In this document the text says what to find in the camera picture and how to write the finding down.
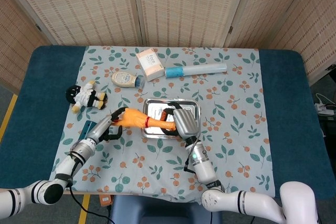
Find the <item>blue and white tube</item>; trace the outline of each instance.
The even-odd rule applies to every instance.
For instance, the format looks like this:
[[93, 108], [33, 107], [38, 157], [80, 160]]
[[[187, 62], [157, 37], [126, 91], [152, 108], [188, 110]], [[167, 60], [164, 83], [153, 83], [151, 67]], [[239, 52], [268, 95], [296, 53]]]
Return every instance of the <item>blue and white tube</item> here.
[[225, 63], [212, 63], [185, 67], [172, 67], [165, 68], [166, 78], [180, 77], [180, 76], [192, 76], [194, 74], [204, 73], [220, 73], [226, 72], [227, 66]]

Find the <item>red band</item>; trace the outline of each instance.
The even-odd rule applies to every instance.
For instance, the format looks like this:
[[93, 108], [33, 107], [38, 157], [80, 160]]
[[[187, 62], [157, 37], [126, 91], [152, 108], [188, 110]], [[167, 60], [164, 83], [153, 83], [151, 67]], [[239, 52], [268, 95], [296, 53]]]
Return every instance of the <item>red band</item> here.
[[148, 128], [148, 120], [149, 120], [149, 118], [150, 118], [150, 117], [147, 116], [146, 121], [145, 121], [145, 127], [146, 127], [146, 128]]

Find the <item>soap box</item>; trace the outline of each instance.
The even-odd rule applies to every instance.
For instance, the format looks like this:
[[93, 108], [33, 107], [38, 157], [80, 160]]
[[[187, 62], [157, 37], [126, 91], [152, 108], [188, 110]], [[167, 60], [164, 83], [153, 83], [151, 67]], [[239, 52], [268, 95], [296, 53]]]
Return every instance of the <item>soap box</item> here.
[[136, 54], [147, 81], [164, 75], [164, 68], [153, 48]]

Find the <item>yellow floor stripe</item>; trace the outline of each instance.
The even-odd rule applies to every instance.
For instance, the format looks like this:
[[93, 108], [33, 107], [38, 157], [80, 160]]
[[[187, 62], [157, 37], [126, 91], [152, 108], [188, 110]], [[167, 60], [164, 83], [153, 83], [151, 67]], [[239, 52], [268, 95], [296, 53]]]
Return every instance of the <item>yellow floor stripe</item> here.
[[7, 112], [5, 114], [4, 120], [2, 121], [2, 124], [0, 127], [0, 143], [1, 143], [2, 137], [4, 136], [9, 118], [11, 118], [10, 115], [12, 114], [16, 99], [17, 99], [17, 95], [13, 94], [10, 104], [8, 106]]
[[[88, 210], [89, 209], [89, 201], [90, 201], [90, 195], [89, 194], [85, 194], [83, 197], [83, 207]], [[78, 220], [78, 224], [85, 224], [86, 222], [86, 215], [87, 213], [85, 211], [83, 211], [83, 209], [80, 211], [80, 215], [79, 215], [79, 220]]]

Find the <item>woven screen panel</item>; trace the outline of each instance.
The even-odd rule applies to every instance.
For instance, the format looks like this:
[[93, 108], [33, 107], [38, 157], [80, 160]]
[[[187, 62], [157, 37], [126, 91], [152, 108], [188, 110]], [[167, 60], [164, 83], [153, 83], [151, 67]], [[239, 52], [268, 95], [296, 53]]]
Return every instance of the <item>woven screen panel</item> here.
[[18, 94], [32, 52], [47, 42], [13, 0], [0, 6], [0, 83]]
[[293, 0], [247, 0], [234, 25], [230, 47], [258, 48]]
[[239, 0], [141, 0], [149, 46], [222, 47]]
[[269, 48], [299, 52], [307, 75], [336, 59], [336, 0], [297, 0]]
[[27, 0], [60, 45], [139, 44], [131, 0]]

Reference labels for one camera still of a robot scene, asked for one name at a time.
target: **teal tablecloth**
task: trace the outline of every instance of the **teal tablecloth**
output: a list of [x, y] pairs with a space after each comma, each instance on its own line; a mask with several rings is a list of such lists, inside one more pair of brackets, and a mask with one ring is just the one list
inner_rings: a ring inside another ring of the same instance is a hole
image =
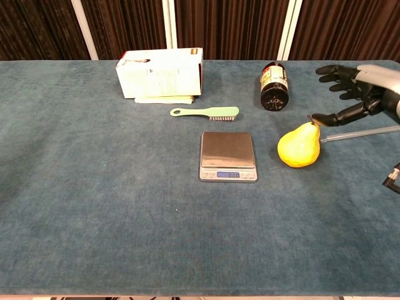
[[[0, 62], [0, 293], [400, 294], [400, 196], [381, 185], [400, 134], [287, 167], [283, 134], [355, 101], [318, 82], [330, 62], [289, 61], [289, 104], [265, 111], [267, 63], [204, 62], [191, 108], [241, 110], [212, 122], [124, 99], [116, 61]], [[392, 125], [379, 114], [322, 135]], [[250, 132], [258, 182], [201, 182], [203, 131]]]

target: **robotic hand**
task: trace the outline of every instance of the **robotic hand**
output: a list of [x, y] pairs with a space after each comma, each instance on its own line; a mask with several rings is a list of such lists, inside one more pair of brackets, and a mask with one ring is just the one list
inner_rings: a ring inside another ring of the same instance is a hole
[[336, 82], [329, 90], [345, 91], [340, 99], [359, 103], [337, 114], [313, 114], [312, 120], [325, 126], [339, 126], [385, 111], [400, 123], [400, 72], [374, 65], [357, 68], [331, 65], [316, 70], [322, 83]]

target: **bottle label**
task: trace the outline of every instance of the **bottle label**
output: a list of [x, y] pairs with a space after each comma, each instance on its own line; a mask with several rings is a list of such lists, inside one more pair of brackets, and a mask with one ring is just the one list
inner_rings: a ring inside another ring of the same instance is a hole
[[281, 83], [288, 88], [288, 81], [286, 80], [286, 71], [281, 66], [267, 67], [261, 76], [261, 90], [270, 83]]

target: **yellow pear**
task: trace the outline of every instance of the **yellow pear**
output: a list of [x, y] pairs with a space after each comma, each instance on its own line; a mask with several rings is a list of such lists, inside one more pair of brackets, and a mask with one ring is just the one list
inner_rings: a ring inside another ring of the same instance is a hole
[[307, 122], [285, 134], [277, 144], [277, 153], [284, 163], [301, 168], [314, 163], [319, 156], [319, 126]]

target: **scrub brush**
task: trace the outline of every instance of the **scrub brush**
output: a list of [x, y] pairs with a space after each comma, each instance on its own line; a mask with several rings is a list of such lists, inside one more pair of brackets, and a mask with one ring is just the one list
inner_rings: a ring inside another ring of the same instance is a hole
[[236, 106], [210, 107], [206, 109], [174, 108], [169, 114], [172, 117], [207, 116], [213, 121], [233, 121], [239, 114], [239, 108]]

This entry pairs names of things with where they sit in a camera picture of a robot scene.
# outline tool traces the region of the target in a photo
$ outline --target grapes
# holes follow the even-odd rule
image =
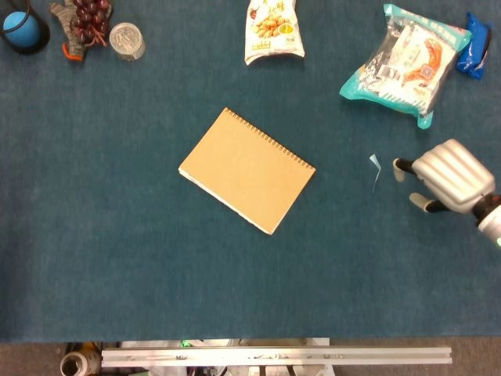
[[[110,22],[104,21],[101,23],[101,25],[97,28],[97,31],[106,37],[108,35],[108,31],[110,31]]]
[[[107,10],[110,7],[110,3],[108,2],[108,0],[98,0],[97,6],[99,7],[99,9]]]
[[[76,27],[73,29],[73,34],[75,35],[75,37],[79,38],[82,34],[84,34],[84,29],[82,29],[81,27]]]
[[[107,15],[109,0],[73,0],[73,3],[77,10],[70,26],[77,42],[87,47],[107,45],[105,39],[110,31]]]
[[[70,25],[73,28],[75,28],[75,27],[85,27],[85,22],[82,19],[80,19],[78,16],[75,16],[75,17],[73,17],[71,19]]]
[[[92,16],[92,23],[99,26],[106,19],[106,16],[102,10],[98,11],[94,16]]]
[[[94,2],[91,2],[89,5],[87,5],[87,12],[91,14],[96,14],[97,13],[97,4]]]
[[[96,37],[96,33],[94,32],[93,29],[89,28],[85,30],[85,39],[87,39],[87,43],[90,43],[94,40]]]

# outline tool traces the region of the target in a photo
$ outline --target peanut snack bag
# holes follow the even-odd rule
[[[250,0],[245,28],[245,63],[270,55],[305,57],[294,10],[296,0]]]

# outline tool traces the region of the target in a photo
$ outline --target small paper scrap
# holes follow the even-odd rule
[[[376,157],[376,154],[373,154],[369,157],[370,161],[373,162],[376,167],[377,167],[377,175],[376,175],[376,180],[374,180],[374,184],[373,184],[373,191],[374,191],[374,188],[376,188],[376,182],[377,180],[379,179],[379,174],[381,173],[381,165],[379,163],[379,161],[377,160],[377,157]]]

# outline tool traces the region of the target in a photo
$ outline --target notebook cover
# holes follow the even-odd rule
[[[225,108],[179,172],[271,235],[315,168]]]

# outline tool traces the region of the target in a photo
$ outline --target teal plastic package
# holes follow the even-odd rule
[[[343,85],[347,99],[366,99],[412,114],[430,127],[442,82],[471,33],[384,4],[387,33],[379,49]]]

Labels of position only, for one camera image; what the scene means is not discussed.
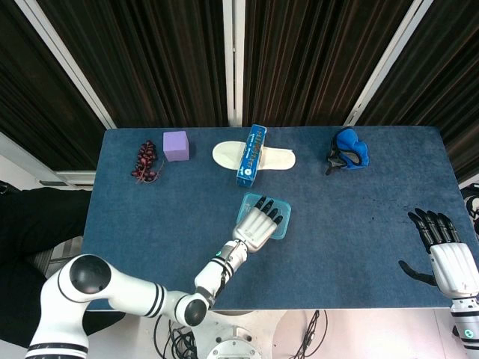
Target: blue eye mask
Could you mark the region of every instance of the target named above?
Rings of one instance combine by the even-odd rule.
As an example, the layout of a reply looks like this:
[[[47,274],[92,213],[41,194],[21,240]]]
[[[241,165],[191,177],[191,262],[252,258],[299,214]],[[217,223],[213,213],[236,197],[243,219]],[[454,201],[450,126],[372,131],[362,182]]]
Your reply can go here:
[[[326,157],[329,168],[326,175],[340,168],[356,170],[369,165],[367,145],[358,139],[358,135],[351,127],[338,132],[331,141],[331,150]]]

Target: blue fabric surface
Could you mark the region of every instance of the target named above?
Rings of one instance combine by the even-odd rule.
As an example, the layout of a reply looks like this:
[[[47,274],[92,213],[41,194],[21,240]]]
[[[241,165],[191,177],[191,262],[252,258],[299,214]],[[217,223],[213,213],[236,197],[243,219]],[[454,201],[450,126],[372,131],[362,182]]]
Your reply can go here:
[[[249,128],[186,129],[190,160],[165,163],[154,184],[130,172],[141,143],[162,148],[175,129],[107,131],[88,213],[83,252],[127,274],[185,292],[231,238],[243,195],[236,171],[212,158],[222,141]],[[287,235],[270,240],[233,276],[216,309],[448,307],[438,289],[412,280],[397,261],[431,273],[415,207],[445,213],[477,258],[472,224],[439,132],[430,127],[356,127],[371,162],[325,175],[338,127],[268,128],[265,145],[293,149],[288,171],[259,171],[252,191],[279,197],[292,212]],[[93,308],[104,308],[104,303]]]

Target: robot finger
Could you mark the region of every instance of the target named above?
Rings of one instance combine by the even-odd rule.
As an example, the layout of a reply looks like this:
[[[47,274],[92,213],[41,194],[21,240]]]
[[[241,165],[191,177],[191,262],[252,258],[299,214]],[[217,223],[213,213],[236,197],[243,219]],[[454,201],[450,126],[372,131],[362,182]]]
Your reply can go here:
[[[267,212],[271,209],[273,203],[274,203],[274,201],[273,201],[273,200],[270,200],[270,201],[265,205],[265,207],[263,208],[263,212],[264,212],[264,213],[267,213]]]
[[[260,200],[254,205],[256,208],[261,209],[264,201],[266,200],[266,197],[260,198]]]
[[[427,253],[429,253],[430,252],[429,247],[431,245],[434,245],[435,242],[433,237],[431,236],[430,231],[427,229],[426,224],[415,213],[409,212],[407,215],[409,216],[411,221],[413,221],[414,224],[416,225],[416,228],[419,231],[419,236],[421,237],[422,243],[424,244],[424,247],[426,247]]]
[[[283,216],[279,215],[278,217],[275,218],[275,220],[273,222],[275,222],[279,226],[281,221],[283,221]]]
[[[449,219],[449,217],[443,215],[442,213],[438,213],[438,216],[444,221],[446,227],[448,228],[449,233],[452,237],[452,242],[461,243],[456,227],[452,224],[452,221]]]
[[[437,245],[441,244],[443,240],[442,240],[441,234],[439,234],[439,231],[437,229],[437,224],[434,221],[434,218],[428,215],[422,209],[416,208],[415,211],[419,215],[419,217],[421,217],[422,220],[426,223],[427,228],[429,229],[431,233],[431,237],[433,237],[434,244],[437,244]]]
[[[424,282],[426,284],[429,284],[430,286],[437,286],[436,279],[434,278],[433,275],[431,274],[425,274],[425,273],[418,273],[414,269],[412,269],[409,264],[404,262],[403,260],[400,260],[397,262],[399,264],[399,267],[409,275],[412,279],[419,280],[421,282]]]
[[[435,213],[433,214],[436,219],[436,223],[439,227],[439,231],[441,232],[442,238],[445,240],[446,243],[451,243],[453,239],[451,234],[448,231],[448,228],[446,227],[446,223],[444,222],[444,220],[442,219],[440,215],[437,215]]]
[[[277,208],[274,208],[269,214],[268,214],[268,217],[270,217],[271,219],[273,219],[275,217],[275,215],[278,214],[278,209]]]
[[[261,238],[269,238],[276,230],[278,226],[267,218],[257,229],[256,234]]]

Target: purple sponge
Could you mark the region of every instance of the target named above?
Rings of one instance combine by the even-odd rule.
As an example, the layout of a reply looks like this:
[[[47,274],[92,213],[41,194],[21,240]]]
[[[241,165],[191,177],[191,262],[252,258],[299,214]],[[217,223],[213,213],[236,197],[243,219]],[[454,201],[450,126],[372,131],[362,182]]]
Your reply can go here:
[[[169,162],[188,160],[189,145],[186,132],[163,132],[163,152]]]

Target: bunch of grapes
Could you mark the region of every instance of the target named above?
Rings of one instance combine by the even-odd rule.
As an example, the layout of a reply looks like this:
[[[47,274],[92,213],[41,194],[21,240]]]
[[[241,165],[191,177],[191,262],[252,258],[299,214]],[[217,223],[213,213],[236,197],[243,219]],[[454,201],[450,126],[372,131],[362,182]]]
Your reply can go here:
[[[158,178],[165,161],[162,162],[161,167],[157,171],[153,171],[153,163],[158,159],[156,154],[155,144],[148,140],[140,146],[138,152],[137,161],[135,165],[135,170],[132,171],[132,176],[137,178],[137,183],[139,182],[155,182]]]

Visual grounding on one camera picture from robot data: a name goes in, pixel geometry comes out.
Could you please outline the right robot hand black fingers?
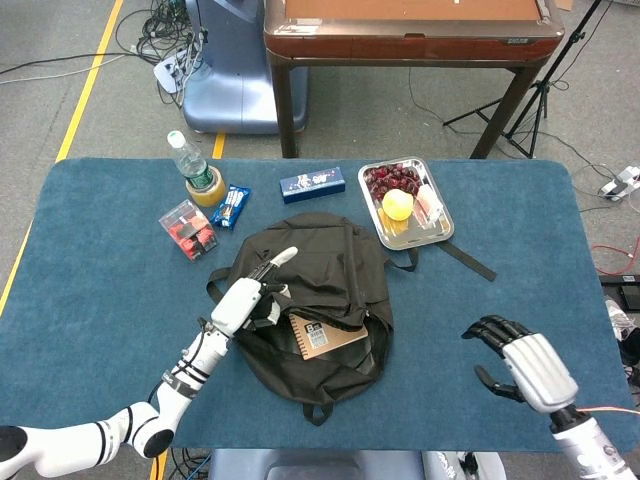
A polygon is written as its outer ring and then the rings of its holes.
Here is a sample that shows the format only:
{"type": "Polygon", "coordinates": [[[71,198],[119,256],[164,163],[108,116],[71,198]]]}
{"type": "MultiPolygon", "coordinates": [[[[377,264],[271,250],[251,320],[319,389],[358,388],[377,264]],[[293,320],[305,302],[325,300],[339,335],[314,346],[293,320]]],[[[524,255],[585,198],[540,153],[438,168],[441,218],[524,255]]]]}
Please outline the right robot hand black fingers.
{"type": "Polygon", "coordinates": [[[552,414],[573,404],[579,387],[546,337],[499,315],[487,315],[469,326],[463,339],[477,338],[504,362],[514,383],[496,381],[480,366],[474,372],[494,395],[552,414]]]}

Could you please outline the left robot hand white-tipped fingers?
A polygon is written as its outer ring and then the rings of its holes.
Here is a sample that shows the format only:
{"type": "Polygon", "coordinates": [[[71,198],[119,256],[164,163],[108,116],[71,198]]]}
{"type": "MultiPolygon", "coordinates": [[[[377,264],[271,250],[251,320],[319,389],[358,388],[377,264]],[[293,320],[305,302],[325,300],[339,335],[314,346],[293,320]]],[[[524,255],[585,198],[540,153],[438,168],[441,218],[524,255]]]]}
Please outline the left robot hand white-tipped fingers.
{"type": "Polygon", "coordinates": [[[298,248],[295,246],[286,248],[272,259],[258,264],[246,276],[237,279],[225,293],[218,289],[216,282],[227,279],[230,268],[214,270],[207,284],[207,291],[216,304],[211,313],[211,324],[227,337],[233,337],[238,330],[248,327],[252,311],[263,298],[273,293],[290,298],[287,284],[265,283],[263,279],[272,270],[293,259],[297,253],[298,248]]]}

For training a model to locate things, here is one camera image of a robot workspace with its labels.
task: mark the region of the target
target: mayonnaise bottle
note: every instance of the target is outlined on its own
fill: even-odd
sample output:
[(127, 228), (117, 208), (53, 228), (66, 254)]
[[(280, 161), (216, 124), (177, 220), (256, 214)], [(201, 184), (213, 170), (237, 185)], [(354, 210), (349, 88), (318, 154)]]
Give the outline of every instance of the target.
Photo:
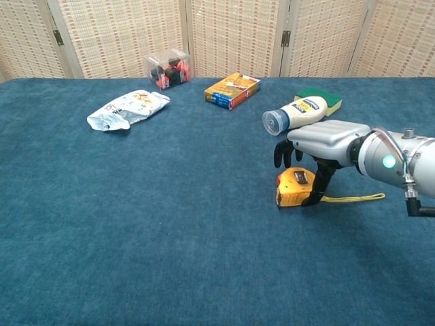
[(263, 113), (263, 125), (266, 131), (277, 136), (290, 130), (320, 121), (328, 110), (323, 97), (308, 96), (293, 101), (282, 108)]

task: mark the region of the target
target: yellow tape measure
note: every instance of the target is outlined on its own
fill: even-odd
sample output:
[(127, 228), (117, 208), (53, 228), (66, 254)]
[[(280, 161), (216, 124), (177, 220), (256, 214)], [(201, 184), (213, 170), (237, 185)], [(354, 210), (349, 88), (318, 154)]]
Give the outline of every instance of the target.
[[(305, 168), (288, 168), (278, 176), (277, 205), (280, 207), (300, 206), (313, 189), (315, 175)], [(369, 196), (333, 198), (323, 196), (322, 202), (363, 202), (385, 198), (384, 193)]]

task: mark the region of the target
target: cardboard box
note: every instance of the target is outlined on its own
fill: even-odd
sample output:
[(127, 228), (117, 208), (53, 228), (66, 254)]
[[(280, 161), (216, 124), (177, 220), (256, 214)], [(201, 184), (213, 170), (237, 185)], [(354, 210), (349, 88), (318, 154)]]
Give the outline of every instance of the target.
[(207, 102), (232, 110), (259, 90), (259, 79), (233, 73), (208, 87), (204, 91), (204, 97)]

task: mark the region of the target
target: plastic container
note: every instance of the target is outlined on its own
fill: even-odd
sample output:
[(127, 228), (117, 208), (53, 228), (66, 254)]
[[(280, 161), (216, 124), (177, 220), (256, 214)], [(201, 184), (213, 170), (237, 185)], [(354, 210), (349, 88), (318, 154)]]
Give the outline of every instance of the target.
[(328, 110), (328, 104), (320, 96), (309, 96), (293, 101), (278, 110), (263, 113), (266, 131), (277, 136), (290, 130), (320, 121)]
[(163, 50), (145, 58), (147, 76), (161, 90), (192, 80), (190, 56), (177, 49)]

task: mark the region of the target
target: snack bag
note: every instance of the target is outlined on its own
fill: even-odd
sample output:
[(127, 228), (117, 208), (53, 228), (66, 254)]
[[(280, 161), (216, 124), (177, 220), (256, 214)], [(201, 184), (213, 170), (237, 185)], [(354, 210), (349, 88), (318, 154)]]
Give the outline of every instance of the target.
[(170, 98), (157, 92), (135, 90), (115, 98), (88, 116), (94, 130), (129, 129), (130, 125), (148, 119), (168, 104)]

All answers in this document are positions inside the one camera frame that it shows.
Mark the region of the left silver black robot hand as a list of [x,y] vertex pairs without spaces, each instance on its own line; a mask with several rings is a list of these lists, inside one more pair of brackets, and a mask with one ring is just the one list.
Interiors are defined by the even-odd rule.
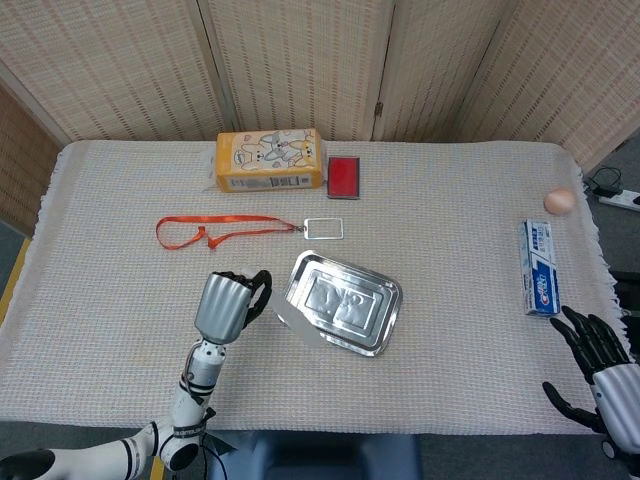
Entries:
[[267,270],[260,270],[253,277],[231,271],[213,272],[201,296],[195,328],[210,343],[233,343],[262,314],[271,293],[272,276]]

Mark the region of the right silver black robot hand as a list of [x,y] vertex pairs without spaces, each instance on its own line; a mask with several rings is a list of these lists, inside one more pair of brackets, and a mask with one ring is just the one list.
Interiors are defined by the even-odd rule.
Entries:
[[602,436],[603,454],[620,461],[631,479],[639,477],[639,364],[624,350],[614,330],[599,316],[560,307],[566,320],[550,319],[564,338],[589,386],[595,410],[572,406],[550,382],[542,389],[566,419]]

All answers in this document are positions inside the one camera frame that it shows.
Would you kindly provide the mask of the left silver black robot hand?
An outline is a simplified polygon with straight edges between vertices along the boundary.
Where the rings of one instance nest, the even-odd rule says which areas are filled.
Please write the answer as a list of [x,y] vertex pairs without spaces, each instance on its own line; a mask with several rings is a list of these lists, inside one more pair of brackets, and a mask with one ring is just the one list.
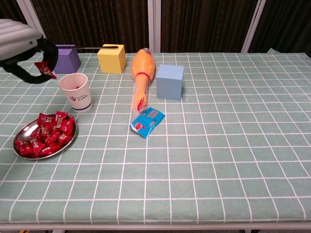
[[[43,60],[35,66],[41,75],[33,76],[18,65],[43,52]],[[56,79],[52,73],[58,61],[58,47],[44,38],[43,34],[27,24],[11,19],[0,20],[0,66],[26,83],[40,84]]]

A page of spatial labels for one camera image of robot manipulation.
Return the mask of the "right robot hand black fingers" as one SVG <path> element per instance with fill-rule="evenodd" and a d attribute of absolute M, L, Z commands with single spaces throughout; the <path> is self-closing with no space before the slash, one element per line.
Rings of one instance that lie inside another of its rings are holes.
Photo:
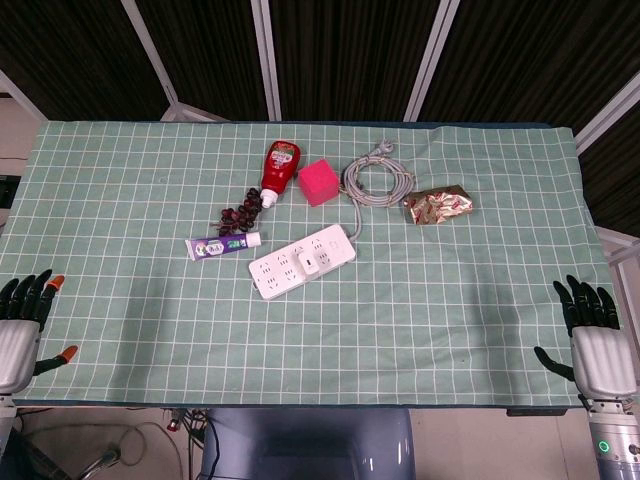
<path fill-rule="evenodd" d="M 559 363 L 540 346 L 539 362 L 550 372 L 573 382 L 594 401 L 622 401 L 638 391 L 630 346 L 622 331 L 615 302 L 607 290 L 568 275 L 553 282 L 571 347 L 572 364 Z"/>

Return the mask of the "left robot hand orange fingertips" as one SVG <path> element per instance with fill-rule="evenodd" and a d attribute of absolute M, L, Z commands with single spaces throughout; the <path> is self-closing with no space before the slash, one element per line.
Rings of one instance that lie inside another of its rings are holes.
<path fill-rule="evenodd" d="M 1 289 L 1 395 L 24 390 L 33 377 L 71 362 L 78 351 L 71 345 L 48 359 L 38 360 L 41 334 L 53 300 L 65 277 L 51 279 L 52 270 L 22 280 L 14 278 Z"/>

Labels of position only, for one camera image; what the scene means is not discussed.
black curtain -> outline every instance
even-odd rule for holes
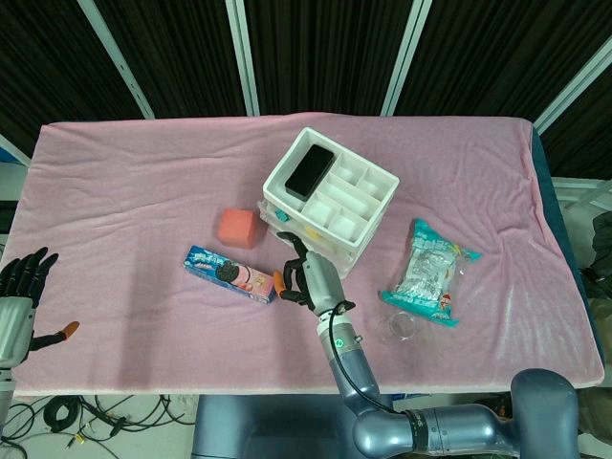
[[[224,0],[96,0],[156,118],[245,115]]]
[[[247,0],[262,115],[379,115],[406,0]]]
[[[0,134],[31,156],[41,124],[141,118],[76,1],[0,0]]]
[[[536,120],[611,34],[610,0],[435,0],[396,115]]]
[[[612,179],[612,67],[542,134],[551,174]]]

robotic arm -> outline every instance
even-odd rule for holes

## [PROBLEM TO WORK ON]
Each line in the listing above that includes "scene" is to be copied.

## [EXERCISE SOLUTION]
Reference labels for one camera still of a robot scene, asked for one name at a time.
This entry pairs names of things with where they sit in a camera picture of a robot scene.
Labels of position only, for one camera image; what the scene means is not discussed.
Labels of position only, for one camera image; what the scene means is not discussed.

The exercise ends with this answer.